TASK REQUIREMENTS: Look below for the line that has "the black floor"; output exactly from it through the line that has "Job: point to the hand-held right gripper right", and leave the pictures out.

Stored records
»»

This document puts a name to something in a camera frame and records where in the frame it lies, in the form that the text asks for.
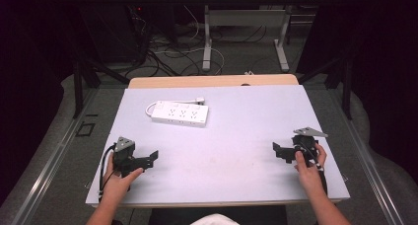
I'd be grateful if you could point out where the white power strip cable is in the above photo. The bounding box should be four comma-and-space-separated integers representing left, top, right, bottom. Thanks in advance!
145, 97, 207, 118

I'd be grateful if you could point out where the white metal desk frame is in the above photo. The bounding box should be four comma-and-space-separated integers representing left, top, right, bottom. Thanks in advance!
201, 3, 293, 73

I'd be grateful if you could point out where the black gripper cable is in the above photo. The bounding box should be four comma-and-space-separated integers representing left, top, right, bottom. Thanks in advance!
299, 142, 329, 197
98, 144, 117, 203

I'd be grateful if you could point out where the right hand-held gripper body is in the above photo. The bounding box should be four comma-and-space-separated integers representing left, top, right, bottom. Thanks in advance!
291, 126, 329, 169

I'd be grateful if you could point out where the tangle of floor cables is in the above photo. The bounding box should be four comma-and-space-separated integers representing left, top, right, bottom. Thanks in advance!
129, 4, 268, 78

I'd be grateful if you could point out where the white table mat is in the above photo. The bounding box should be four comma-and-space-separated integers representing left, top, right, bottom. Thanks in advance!
85, 84, 351, 207

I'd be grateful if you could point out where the white power strip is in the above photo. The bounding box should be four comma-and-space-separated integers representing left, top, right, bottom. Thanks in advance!
150, 100, 210, 128

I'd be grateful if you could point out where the person's white clothing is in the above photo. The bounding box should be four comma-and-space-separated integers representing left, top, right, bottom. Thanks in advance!
189, 212, 242, 225

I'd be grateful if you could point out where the person's left hand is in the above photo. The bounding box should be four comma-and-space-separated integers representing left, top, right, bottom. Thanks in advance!
103, 152, 145, 203

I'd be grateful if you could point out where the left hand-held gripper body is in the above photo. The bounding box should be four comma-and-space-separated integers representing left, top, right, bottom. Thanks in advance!
112, 136, 142, 179

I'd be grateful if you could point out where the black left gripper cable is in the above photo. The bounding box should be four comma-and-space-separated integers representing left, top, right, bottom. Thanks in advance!
98, 144, 117, 203

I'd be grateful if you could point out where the black metal stand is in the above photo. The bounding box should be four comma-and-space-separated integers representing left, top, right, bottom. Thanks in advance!
296, 51, 355, 121
72, 55, 131, 120

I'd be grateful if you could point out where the black floor socket plate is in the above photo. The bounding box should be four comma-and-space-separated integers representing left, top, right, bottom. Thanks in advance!
75, 120, 97, 138

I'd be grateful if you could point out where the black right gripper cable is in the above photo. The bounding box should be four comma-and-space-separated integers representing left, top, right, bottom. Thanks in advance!
299, 142, 329, 197

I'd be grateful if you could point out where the person's right hand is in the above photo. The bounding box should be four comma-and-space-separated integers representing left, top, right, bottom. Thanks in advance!
293, 143, 328, 196

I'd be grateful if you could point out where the dark equipment rack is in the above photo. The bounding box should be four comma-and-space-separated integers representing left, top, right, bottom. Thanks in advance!
77, 2, 151, 65

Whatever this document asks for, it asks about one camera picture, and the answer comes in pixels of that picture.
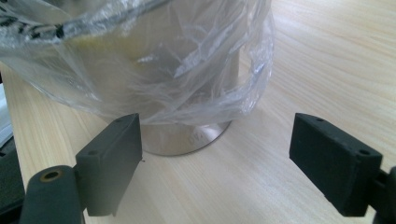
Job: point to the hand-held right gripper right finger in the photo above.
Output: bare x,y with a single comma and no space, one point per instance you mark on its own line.
336,168

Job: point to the clear round plastic bin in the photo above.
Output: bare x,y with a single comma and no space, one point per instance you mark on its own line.
180,140

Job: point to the clear plastic bag yellow face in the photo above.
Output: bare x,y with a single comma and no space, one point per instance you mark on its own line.
202,77

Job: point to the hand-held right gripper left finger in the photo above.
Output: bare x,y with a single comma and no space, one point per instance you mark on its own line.
109,168

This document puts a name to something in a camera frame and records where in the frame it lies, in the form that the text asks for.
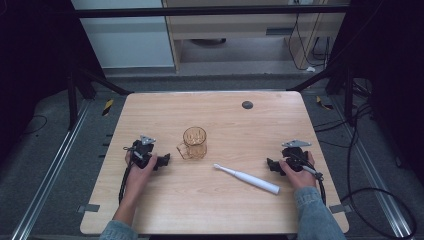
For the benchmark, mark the grey round table grommet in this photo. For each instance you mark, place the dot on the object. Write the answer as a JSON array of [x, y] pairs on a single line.
[[247, 105]]

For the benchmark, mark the yellow black tape strip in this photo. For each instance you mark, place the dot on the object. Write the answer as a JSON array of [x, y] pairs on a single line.
[[323, 103], [107, 107]]

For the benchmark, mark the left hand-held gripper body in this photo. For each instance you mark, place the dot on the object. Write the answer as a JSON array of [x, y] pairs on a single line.
[[142, 156]]

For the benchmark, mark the black horizontal frame bar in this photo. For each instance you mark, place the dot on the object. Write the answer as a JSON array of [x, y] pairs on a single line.
[[206, 11]]

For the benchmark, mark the white cabinet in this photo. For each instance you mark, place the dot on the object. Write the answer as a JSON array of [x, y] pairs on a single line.
[[126, 40]]

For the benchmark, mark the person's right hand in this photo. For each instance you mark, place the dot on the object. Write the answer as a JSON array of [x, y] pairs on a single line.
[[300, 178]]

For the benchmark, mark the light wooden background desk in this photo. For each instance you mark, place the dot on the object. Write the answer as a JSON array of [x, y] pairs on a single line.
[[233, 26]]

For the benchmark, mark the person's left hand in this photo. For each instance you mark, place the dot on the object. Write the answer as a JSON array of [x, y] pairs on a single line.
[[137, 181]]

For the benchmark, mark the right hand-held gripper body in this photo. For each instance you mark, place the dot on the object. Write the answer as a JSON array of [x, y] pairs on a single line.
[[294, 156]]

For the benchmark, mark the aluminium floor rail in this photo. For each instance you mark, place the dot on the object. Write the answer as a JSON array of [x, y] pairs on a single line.
[[373, 173], [50, 173]]

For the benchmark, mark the black metal stand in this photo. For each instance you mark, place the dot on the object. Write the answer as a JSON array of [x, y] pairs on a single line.
[[83, 90], [343, 83]]

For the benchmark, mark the grey tape piece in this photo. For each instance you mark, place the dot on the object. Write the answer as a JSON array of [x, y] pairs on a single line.
[[88, 208], [340, 209]]

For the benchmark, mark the white electric toothbrush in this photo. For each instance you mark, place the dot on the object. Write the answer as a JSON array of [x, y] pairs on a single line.
[[248, 178]]

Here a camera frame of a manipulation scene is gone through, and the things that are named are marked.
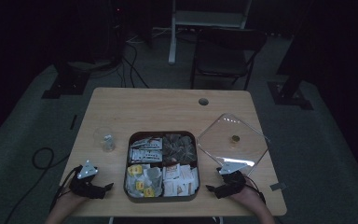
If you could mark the black marker pen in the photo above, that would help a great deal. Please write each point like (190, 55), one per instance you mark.
(73, 122)

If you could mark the black folding chair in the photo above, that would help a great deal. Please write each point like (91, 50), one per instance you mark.
(223, 62)

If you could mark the clear glass cup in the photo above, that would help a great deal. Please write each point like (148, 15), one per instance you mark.
(99, 137)

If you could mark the grey round table grommet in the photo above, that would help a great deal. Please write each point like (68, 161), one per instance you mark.
(203, 101)

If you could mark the pile of dark pyramid bags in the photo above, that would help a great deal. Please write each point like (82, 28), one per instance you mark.
(180, 147)

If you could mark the grey tape strip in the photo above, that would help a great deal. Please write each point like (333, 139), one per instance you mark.
(278, 186)

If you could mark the person's right hand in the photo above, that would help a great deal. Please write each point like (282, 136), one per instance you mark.
(248, 196)

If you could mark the person's left hand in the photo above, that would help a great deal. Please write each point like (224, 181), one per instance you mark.
(71, 200)

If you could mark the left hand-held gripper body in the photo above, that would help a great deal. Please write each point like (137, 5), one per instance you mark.
(85, 186)

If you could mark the dark equipment with red light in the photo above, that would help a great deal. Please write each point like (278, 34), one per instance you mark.
(117, 31)

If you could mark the pile of orange-print white sachets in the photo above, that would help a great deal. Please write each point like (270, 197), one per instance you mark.
(180, 180)

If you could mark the clear lid with gold knob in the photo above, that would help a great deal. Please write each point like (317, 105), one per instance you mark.
(230, 146)

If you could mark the white desk frame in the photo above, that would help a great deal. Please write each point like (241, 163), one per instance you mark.
(172, 43)

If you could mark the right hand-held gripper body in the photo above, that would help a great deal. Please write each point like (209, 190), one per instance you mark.
(234, 182)

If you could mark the dark four-compartment tea box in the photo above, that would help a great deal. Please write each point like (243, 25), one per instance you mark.
(161, 199)

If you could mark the pile of yellow-label tea bags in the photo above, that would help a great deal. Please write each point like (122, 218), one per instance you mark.
(143, 182)

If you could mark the pile of dark-print white sachets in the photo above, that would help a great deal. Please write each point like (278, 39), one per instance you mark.
(146, 151)

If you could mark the black stand with flat base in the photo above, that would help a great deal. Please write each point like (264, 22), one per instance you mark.
(66, 82)
(289, 93)

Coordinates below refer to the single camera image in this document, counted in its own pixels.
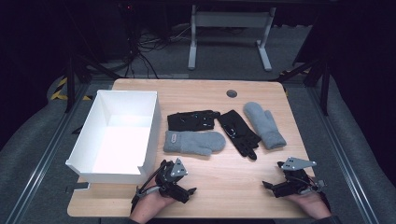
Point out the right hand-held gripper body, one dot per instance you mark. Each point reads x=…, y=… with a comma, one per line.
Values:
x=295, y=185

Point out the black device with red light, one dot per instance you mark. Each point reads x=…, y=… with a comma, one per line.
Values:
x=127, y=6

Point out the aluminium rail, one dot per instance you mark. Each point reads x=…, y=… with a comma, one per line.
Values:
x=40, y=168
x=342, y=161

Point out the black glove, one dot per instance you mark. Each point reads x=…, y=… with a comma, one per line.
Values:
x=238, y=130
x=190, y=121

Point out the person's left hand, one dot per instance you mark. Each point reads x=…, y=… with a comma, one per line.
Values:
x=148, y=207

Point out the grey table edge bracket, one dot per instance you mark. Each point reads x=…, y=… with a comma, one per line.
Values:
x=322, y=183

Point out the grey fleece mitten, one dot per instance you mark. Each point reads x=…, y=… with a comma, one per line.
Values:
x=264, y=124
x=193, y=142

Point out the grey round table grommet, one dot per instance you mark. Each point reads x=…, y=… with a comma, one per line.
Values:
x=232, y=93

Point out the black metal stand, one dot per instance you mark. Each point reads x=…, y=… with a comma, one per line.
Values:
x=70, y=84
x=325, y=90

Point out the yellow black hazard tape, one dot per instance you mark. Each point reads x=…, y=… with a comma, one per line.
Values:
x=59, y=91

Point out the person's right hand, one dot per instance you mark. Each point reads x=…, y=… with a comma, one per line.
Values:
x=314, y=205

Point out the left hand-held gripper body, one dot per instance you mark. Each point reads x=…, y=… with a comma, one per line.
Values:
x=169, y=182

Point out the white desk frame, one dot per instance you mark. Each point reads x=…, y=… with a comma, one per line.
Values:
x=230, y=19

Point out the white box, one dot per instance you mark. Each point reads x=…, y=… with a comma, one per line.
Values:
x=120, y=146

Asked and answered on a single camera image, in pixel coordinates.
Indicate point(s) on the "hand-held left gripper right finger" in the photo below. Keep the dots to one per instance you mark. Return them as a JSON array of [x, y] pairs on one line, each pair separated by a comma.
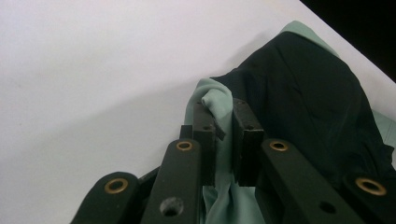
[[247, 152]]

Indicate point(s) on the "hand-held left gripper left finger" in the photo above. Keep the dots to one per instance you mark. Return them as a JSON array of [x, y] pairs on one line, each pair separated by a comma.
[[207, 149]]

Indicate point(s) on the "black and green t-shirt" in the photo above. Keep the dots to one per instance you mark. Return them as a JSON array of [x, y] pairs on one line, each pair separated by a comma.
[[305, 102]]

««

OUTPUT OF THE TASK:
I'd be grateful if you could point out where the black floor socket plate is in the above photo. The bounding box should be four comma-and-space-separated integers representing left, top, right, bottom. Thanks in advance!
75, 120, 97, 138

I'd be grateful if you could point out where the black right gripper cable is in the above photo. The bounding box should be four comma-and-space-separated integers representing left, top, right, bottom. Thanks in advance!
299, 142, 329, 197

I'd be grateful if you could point out where the person's right hand is in the above photo. The bounding box should be four comma-and-space-separated integers representing left, top, right, bottom. Thanks in advance!
293, 143, 328, 196

I'd be grateful if you could point out where the dark equipment rack is in the above photo. The bounding box should be four comma-and-space-separated integers representing left, top, right, bottom. Thanks in advance!
77, 2, 151, 65

Whatever this document asks for, it asks about one camera picture, and the answer comes in pixels of that picture.
Job: point to the hand-held right gripper right finger in the photo above.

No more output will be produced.